Clancy's wavering stopped. Possible husbands could not be entrusted with knowledge prejudicial to her chances as a possible wife.

"If you're going to continue absurd, we'll go up-stairs again," she announced.

Her chin came slightly forward. Randall looked at her doubtfully, but he was too full of himself, as all lovers are, to press the subject of Clancy's worriment. He was tactful enough, after all. And he told her of his boyhood in Ohio, of his decision to come to New York, of the accident that had caused him to leave the bank which, on the strength of his father's Congressional career, had offered him an opening. It had to do with the discontinuance of the account of an apparently valuable customer. Randall, acting temporarily as cashier, had, on his own responsibility, refused further credit to the customer. He had done so because a study of the man's market operations had convinced him that a corner, which would send the customer into involuntary bankruptcy, had been effected. There had ensued a week of disgrace; his job had hung in the balance. Then the customer's firm suspended; the receiver stepped in, and Randall had been offered a raise in salary because of the money—from the refusal of worthless paper offered as security by the bankrupt—that the bank had been saved.

He had refused the increase in salary and left the bank, convinced—and having convinced certain financiers—that his judgment of the stock-market was worth something. His success had been achieved only in the past two years, but he was worth some hundreds of thousands of dollars, with every prospect, Clancy gathered, of entering the millionaire class before he was much over thirty.

He went farther back. Despite his apparently glowing health, he'd suffered a bad knee at football. The army had rejected him in 1917. Later on, when the need for men had forced the examiners to be less stringent, he had been accepted, and had been detailed to a training-camp. But he had won no glory, achieving a sergeancy shortly before the armistice. He had not gone abroad. He was a graduate of the University of Illinois, knew enough about farming to maintain a sort of "ranch" in Connecticut, and was enthusiastic about motor-cars.

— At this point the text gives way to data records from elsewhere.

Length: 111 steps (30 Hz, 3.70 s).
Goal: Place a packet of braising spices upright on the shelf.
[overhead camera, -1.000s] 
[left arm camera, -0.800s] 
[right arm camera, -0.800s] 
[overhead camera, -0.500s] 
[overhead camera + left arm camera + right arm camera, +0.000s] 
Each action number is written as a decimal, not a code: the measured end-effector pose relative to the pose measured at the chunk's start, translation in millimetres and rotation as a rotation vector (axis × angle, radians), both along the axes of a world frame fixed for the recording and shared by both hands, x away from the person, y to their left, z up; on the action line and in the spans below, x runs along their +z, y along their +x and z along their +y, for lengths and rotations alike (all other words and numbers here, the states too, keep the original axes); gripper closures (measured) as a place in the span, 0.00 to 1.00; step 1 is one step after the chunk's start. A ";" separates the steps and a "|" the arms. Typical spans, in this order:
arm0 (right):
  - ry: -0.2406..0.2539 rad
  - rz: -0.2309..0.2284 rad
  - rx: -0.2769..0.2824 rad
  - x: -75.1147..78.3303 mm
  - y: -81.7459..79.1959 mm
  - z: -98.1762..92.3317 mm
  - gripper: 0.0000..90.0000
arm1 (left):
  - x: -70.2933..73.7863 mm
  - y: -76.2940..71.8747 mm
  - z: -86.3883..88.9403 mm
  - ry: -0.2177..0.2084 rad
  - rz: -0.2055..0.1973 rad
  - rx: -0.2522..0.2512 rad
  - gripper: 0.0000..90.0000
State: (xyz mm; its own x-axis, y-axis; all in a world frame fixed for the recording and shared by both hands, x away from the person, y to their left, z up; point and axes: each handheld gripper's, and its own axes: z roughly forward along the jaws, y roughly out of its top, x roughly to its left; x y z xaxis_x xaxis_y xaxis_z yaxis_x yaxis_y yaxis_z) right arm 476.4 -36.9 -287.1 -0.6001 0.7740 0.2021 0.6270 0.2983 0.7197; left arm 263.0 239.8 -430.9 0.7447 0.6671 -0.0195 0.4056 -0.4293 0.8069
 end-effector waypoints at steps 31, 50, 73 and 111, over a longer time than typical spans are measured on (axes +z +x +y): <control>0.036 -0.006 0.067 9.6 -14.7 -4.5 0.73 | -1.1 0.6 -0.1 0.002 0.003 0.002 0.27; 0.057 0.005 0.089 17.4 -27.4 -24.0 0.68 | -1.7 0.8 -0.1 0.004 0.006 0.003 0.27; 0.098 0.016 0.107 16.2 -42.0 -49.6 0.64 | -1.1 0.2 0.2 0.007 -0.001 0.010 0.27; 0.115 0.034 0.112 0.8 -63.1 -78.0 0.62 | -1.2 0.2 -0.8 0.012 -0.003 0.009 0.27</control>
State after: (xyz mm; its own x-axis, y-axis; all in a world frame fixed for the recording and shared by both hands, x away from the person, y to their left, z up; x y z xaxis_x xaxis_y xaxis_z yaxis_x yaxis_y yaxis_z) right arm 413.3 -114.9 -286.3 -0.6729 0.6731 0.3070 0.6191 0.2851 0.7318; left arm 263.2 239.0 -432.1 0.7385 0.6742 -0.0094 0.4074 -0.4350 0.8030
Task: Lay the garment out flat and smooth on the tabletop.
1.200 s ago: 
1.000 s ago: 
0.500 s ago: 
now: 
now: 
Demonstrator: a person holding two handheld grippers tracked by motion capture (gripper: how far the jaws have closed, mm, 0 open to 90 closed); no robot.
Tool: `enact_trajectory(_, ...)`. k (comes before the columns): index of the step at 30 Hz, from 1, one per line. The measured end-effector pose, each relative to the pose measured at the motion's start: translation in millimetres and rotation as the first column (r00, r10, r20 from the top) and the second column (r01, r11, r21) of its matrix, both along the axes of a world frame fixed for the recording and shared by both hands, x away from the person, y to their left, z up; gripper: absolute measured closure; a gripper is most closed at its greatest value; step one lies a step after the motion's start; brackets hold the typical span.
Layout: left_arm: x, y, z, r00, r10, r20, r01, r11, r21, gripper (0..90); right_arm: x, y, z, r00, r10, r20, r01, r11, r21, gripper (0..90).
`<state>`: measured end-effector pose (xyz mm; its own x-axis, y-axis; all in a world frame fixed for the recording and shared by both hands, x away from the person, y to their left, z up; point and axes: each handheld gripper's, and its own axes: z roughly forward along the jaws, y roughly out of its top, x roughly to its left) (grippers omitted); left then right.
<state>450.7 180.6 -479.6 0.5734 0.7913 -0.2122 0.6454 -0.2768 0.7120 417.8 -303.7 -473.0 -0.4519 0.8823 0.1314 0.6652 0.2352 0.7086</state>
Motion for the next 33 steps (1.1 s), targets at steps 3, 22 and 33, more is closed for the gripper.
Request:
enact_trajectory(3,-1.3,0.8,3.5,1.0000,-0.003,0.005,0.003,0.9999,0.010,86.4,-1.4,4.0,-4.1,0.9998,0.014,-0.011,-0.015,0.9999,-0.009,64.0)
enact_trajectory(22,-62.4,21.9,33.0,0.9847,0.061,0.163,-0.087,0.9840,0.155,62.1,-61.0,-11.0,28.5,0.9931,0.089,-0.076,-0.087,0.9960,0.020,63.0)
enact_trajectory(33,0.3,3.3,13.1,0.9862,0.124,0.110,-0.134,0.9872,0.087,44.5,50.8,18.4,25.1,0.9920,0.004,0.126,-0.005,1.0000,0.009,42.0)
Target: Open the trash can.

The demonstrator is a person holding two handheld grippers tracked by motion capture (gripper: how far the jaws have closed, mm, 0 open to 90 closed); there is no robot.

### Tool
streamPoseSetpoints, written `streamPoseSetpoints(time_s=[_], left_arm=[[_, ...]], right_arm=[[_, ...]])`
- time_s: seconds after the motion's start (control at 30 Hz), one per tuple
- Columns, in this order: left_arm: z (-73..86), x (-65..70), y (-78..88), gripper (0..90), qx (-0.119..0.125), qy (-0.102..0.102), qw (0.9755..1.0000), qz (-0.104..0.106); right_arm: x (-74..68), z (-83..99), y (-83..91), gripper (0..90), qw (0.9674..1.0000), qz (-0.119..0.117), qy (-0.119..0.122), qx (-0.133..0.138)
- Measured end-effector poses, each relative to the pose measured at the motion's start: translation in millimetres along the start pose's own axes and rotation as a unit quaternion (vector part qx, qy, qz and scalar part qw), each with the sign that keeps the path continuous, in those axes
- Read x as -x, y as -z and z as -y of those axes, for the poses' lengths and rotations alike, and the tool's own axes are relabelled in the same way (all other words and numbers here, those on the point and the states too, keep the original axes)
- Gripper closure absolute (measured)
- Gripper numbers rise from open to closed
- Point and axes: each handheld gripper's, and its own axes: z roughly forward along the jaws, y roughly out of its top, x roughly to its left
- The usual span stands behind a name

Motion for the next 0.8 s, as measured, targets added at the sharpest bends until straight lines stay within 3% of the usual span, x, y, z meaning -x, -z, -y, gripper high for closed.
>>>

This was about as far as he got when he insisted that Clancy supplement his slight knowledge of her. She told him of the Zenith normal school, which she had attended for two years, of the summer residents of Zenith, of the fishing-weirs, of the stage that brought the mail from Bucksport, of the baseball games played within the fort of Revolutionary times on the top of the hill on which the town of Zenith was built. And this was as far as she had reached when Vandervent found them.

He was extremely polite, but extremely insistent in a way that admitted of no refusal.

"I say, Randall, you mustn't monopolize Miss Deane. It's not generous, you know. You've been lucky enough. This is my dance."

Clancy didn't remember the fact, but while she and Randall had rambled on, she had been doing some close thinking. She couldn't confess to Vandervent that she was Florine Ladue, but she could utilize the heaven-sent opportunity to fascinate the man who might, within twenty-four hours, hold her life in his hand—although it couldn't be as serious as that, she insisted to herself. But, in the next breath, she decided that it could easily be as serious as that, and even more serious. Yet, with all her worry, she could repress a smile at Randall's stiff courtesy to his rival. Clancy was young, and life was thrilling.